EXPLAINER: Flood insurance revamp aims for fairer rates
A revamped U.S. flood insurance program going into effect this month will charge rates the federal government says better reflect a home’s risk, a change that could mean higher premiums for coastal mansions and -- for the first time -- reduced rates for others.
The Federal Emergency Management Agency says its new formula means owners of lower-cost homes will no longer be subsidizing the flood risk for pricier, waterfront properties.
“This is about fairness,” says Craig Fugate, former FEMA administrator under President Barack Obama. “People should be paying what their risk is.”
The FEMA program is often the only flood insurance available in areas vulnerable to hurricanes and heavy rains, such as Louisiana’s Gulf Coast. The agency underwrites the policies, which homeowners can buy through private insurance companies.
The new pricing method — known as Risk Rating 2.0 — takes effect Friday for new policies. Existing policyholders will see changes in April, but those up for renewal can apply for lower rates right away.
HOW IS THE NEW PROGRAM DIFFERENT?
It factors in more variables in determining a home’s flood risk.
Previously, rates were based largely on a property’s elevation and whether it was built in a designated flood zone, which FEMA defines as having a 1% chance of being flooded in any given year. But many experts say that didn’t accurately capture flood risk, noting many communities damaged in recent hurricanes were not in such areas.
The new program takes into account different kinds of flooding that can damage property — including overflow from a river, storm surge, coastal erosion and heavy rainfall — as well as how far a home is from a water source.
Another new factor: the estimated cost for rebuilding after damage. Since smaller homes cost less to replace, FEMA says the change will lead to fairer pricing.
WHO WILL BE AFFECTED?
About 3.4 million single-family homes have policies under the FEMA program, which also serves businesses and renters. The average annual premium is $739.
Under the new program, about 625,000 single-family homeowners will see their rates decline, which hasn’t happened before in the program’s more than 50-year history. Rates for the rest will stay about the same or go up, according to FEMA. Increases are limited to 18% a year.
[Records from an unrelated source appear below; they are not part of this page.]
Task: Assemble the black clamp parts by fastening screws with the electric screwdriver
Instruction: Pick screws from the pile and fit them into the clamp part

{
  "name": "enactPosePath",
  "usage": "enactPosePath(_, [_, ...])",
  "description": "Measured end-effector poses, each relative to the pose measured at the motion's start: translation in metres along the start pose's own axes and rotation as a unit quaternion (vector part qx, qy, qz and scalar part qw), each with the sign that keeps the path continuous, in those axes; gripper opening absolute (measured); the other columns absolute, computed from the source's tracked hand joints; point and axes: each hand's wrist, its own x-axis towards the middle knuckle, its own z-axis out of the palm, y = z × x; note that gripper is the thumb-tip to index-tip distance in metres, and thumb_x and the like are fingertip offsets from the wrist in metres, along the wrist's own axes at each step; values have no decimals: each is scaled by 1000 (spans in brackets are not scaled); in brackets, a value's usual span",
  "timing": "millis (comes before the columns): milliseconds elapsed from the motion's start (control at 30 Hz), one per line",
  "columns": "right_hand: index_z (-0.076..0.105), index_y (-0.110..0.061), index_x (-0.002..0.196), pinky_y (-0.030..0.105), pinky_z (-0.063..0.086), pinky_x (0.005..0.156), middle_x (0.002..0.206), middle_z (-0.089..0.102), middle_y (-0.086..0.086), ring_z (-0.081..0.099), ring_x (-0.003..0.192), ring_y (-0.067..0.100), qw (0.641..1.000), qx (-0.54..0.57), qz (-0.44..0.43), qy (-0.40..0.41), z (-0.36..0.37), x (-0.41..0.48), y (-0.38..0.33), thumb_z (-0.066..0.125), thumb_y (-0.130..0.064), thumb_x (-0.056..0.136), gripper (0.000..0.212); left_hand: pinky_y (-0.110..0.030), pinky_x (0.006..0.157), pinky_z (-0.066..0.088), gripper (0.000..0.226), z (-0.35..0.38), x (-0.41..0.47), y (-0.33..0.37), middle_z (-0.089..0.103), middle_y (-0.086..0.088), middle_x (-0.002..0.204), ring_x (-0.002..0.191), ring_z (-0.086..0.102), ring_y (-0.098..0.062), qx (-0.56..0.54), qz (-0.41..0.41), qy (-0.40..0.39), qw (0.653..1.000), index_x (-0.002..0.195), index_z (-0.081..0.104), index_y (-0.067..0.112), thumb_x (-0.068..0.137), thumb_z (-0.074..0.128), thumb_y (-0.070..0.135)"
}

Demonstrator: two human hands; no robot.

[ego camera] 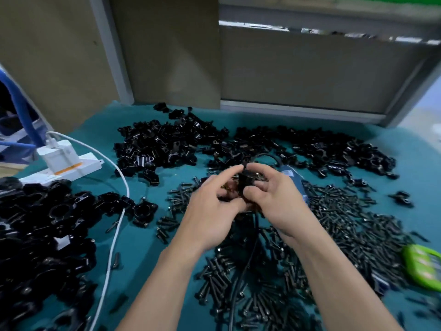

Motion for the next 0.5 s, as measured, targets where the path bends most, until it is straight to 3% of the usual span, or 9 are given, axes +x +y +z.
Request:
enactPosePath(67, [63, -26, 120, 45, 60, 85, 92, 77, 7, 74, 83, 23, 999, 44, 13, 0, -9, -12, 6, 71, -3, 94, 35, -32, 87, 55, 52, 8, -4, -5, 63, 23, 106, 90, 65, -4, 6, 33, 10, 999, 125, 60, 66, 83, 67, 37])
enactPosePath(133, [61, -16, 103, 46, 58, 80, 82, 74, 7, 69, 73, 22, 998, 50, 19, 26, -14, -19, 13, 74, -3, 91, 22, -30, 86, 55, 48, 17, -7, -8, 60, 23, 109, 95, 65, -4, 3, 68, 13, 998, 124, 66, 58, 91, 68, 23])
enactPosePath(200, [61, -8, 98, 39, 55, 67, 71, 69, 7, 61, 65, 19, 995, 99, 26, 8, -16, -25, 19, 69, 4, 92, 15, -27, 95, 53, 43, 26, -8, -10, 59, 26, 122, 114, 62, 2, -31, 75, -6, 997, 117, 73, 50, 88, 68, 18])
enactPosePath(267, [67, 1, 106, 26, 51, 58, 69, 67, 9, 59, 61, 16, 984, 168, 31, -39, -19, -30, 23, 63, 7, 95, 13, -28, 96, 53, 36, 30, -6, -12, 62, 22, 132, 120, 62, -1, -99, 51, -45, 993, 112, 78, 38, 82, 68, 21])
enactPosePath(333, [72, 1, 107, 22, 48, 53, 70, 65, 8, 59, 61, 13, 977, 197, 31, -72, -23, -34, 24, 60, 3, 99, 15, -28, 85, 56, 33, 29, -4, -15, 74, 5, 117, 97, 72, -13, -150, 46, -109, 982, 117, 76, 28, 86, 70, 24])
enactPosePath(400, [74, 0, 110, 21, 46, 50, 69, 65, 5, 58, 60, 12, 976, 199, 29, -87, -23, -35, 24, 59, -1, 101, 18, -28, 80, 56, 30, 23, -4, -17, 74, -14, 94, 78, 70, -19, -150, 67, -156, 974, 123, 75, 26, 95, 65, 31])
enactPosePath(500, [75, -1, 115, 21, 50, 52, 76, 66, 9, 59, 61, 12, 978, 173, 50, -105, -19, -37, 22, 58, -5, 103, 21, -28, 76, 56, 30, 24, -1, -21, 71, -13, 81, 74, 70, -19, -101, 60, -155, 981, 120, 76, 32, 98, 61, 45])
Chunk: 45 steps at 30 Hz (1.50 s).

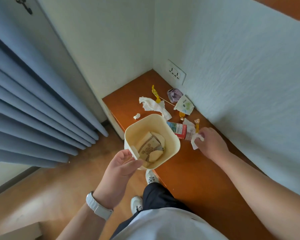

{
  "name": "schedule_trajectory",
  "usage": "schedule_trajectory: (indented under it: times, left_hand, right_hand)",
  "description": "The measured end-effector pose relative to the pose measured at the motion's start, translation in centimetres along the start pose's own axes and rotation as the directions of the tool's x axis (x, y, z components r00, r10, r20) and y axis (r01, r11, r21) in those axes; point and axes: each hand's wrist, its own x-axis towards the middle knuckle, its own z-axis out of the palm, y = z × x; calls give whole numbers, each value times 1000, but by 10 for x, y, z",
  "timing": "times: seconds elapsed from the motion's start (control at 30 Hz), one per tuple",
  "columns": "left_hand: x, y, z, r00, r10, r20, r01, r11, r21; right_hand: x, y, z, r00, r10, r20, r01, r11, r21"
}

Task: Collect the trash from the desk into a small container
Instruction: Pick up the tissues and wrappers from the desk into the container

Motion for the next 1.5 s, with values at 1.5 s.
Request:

Most of the rate hikes in the first year won’t exceed $120, though about 3% of policies will go up by more than $240 and keep rising until a new target price for the plan is reached.
But the total cost for a single-family homeowner can no longer exceed $12,125, a cap that could bring relief to some. Previously, the highest premium was $45,925.
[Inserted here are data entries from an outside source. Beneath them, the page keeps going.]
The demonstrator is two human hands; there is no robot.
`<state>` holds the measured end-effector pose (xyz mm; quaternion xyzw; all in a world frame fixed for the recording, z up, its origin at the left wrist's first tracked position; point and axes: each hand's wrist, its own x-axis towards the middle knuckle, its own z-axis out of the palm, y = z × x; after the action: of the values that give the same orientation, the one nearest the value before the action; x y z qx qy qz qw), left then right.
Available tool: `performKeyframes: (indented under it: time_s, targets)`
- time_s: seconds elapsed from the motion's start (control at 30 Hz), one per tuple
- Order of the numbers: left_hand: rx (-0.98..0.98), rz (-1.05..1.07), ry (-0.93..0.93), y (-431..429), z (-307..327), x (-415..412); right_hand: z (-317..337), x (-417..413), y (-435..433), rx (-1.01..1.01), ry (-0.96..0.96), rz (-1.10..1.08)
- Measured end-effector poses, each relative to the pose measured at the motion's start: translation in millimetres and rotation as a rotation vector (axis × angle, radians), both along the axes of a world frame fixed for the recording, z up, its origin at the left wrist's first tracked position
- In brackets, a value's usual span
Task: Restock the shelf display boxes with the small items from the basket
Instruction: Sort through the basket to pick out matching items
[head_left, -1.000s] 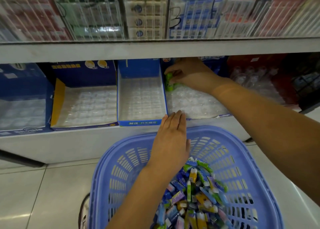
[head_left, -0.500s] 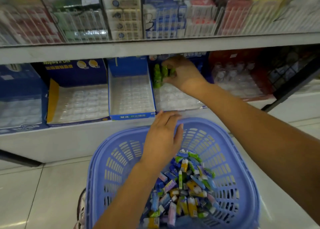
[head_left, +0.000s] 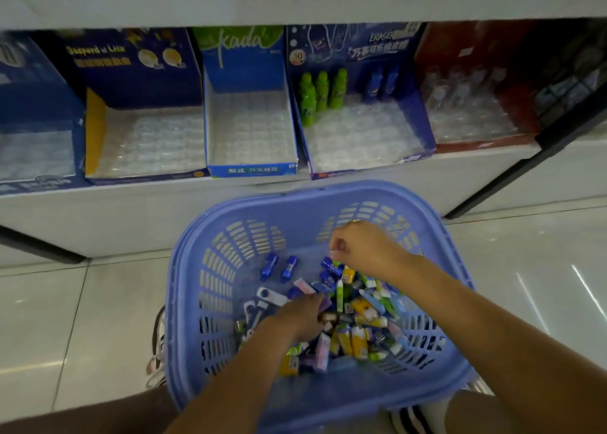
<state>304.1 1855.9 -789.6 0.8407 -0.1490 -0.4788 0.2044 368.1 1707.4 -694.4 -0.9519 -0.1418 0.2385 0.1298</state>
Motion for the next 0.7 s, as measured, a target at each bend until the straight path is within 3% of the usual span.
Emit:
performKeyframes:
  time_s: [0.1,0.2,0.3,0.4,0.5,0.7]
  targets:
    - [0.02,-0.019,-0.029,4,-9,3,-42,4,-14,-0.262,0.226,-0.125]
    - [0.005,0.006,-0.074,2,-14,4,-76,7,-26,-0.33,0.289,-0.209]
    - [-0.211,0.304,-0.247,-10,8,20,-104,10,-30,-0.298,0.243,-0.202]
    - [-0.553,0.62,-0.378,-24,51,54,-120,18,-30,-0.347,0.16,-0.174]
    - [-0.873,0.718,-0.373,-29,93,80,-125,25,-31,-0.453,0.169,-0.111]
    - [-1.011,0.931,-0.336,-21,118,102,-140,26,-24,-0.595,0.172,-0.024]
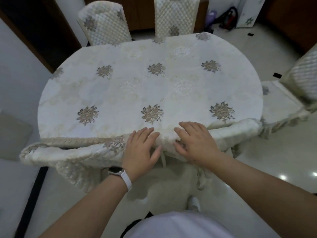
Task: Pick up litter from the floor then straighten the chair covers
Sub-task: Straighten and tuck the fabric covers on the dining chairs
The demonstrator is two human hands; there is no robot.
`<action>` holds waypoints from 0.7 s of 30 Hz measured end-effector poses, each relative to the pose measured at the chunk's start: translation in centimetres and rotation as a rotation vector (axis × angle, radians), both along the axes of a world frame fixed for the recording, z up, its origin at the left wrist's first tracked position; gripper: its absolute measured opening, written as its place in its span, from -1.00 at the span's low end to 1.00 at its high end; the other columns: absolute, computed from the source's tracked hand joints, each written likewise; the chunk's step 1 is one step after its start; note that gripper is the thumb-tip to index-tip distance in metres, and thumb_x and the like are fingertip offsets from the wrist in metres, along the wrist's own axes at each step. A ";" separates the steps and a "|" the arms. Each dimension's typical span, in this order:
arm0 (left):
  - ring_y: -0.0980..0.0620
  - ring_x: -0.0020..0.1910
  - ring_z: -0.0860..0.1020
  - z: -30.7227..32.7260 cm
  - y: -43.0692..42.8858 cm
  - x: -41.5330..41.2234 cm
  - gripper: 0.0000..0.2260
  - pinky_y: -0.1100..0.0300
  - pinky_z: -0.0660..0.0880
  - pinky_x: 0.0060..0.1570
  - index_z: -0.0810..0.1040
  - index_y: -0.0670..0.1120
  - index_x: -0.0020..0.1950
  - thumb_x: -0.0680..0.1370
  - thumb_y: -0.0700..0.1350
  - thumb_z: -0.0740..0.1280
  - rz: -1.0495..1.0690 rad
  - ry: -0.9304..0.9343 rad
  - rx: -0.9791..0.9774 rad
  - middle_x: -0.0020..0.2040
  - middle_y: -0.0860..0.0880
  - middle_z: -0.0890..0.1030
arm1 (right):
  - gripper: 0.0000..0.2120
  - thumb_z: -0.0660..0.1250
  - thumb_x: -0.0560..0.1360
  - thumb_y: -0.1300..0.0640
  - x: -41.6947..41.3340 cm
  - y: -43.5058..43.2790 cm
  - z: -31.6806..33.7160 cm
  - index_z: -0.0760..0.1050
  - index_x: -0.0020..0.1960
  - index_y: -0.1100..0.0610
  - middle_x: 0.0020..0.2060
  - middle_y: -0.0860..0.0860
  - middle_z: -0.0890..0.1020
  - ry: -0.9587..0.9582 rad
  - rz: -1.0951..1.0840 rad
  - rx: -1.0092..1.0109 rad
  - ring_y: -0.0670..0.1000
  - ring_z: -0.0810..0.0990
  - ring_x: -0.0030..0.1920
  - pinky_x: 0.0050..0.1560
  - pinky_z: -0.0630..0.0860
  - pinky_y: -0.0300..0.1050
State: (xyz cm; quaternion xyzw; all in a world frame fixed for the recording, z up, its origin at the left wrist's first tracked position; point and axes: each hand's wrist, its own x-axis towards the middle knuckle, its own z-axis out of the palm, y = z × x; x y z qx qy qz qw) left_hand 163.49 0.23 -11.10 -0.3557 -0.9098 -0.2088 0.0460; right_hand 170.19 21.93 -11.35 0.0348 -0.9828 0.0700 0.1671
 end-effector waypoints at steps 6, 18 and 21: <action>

Coastal areas in California, Florida, Louisiana, New Jersey, New York, South Carolina and Texas will see the biggest changes.
Among the most affected areas is Texas’ sprawling Harris County, which encompasses Houston and was badly damaged by Hurricane Harvey in 2017. In Louisiana, New Orleans and surrounding areas recently struck by Hurricane Ida will see changes.
WHO WILL SEE RATES JUMP?
Relatively few policyholders will see big increases. But for those that do, the jump could be significant.
John Case, co-owner of the Lowry-Dunham, Case & Vivien insurance agency in Louisiana, says one policy on a duplex he checked will eventually rise from about $625 to more than $4,500 a year.
“We’re hoping that the severity of this has not hit home yet and that there will be some reconsideration,” Case says, adding that flooding is such an expensive risk that insurance for it needs to be subsidized, a principle of the federal program he says is getting lost in the new pricing method.
Joel Scata, a water and climate attorney at the Natural Resources Defense Council, says more accurate rates will lead to more informed development decisions. He says FEMA’s old approach hid the true cost of flooding.
“If you don’t know what your flood risk is, you can’t take action to protect yourself,” Scata says.
HOW DO HOMEOWNERS KNOW IF THEIR RATES WILL CHANGE?
So far, FEMA has only released information on price changes for the first year, and has not disclosed the eventual full cost of the policies.
Contacting an insurance broker is the best way to know how the changes affect a new policy or a renewal.
“It is a good idea to get in touch with your agent now and say, ’what can I expect so I can plan ahead,” says Amy Bach, executive director of United Policyholders, which advocates for insurance consumers.
Homeowners can also visit FEMA’s floodsmart.gov site for general information about the program, what it covers and how to purchase insurance.
DID ANYONE OPPOSE THE CHANGE?
A bipartisan group of senators representing coastal states expressed concern over the change, saying that some policyholders could end up dropping coverage and exposing themselves to risk if rates are too high.
Properties owners outside of designated flood zones often aren’t required to buy coverage, but sometimes do. In flood zones, homeowners must buy flood insurance if they have a federally-backed mortgage, and many private banks require it too.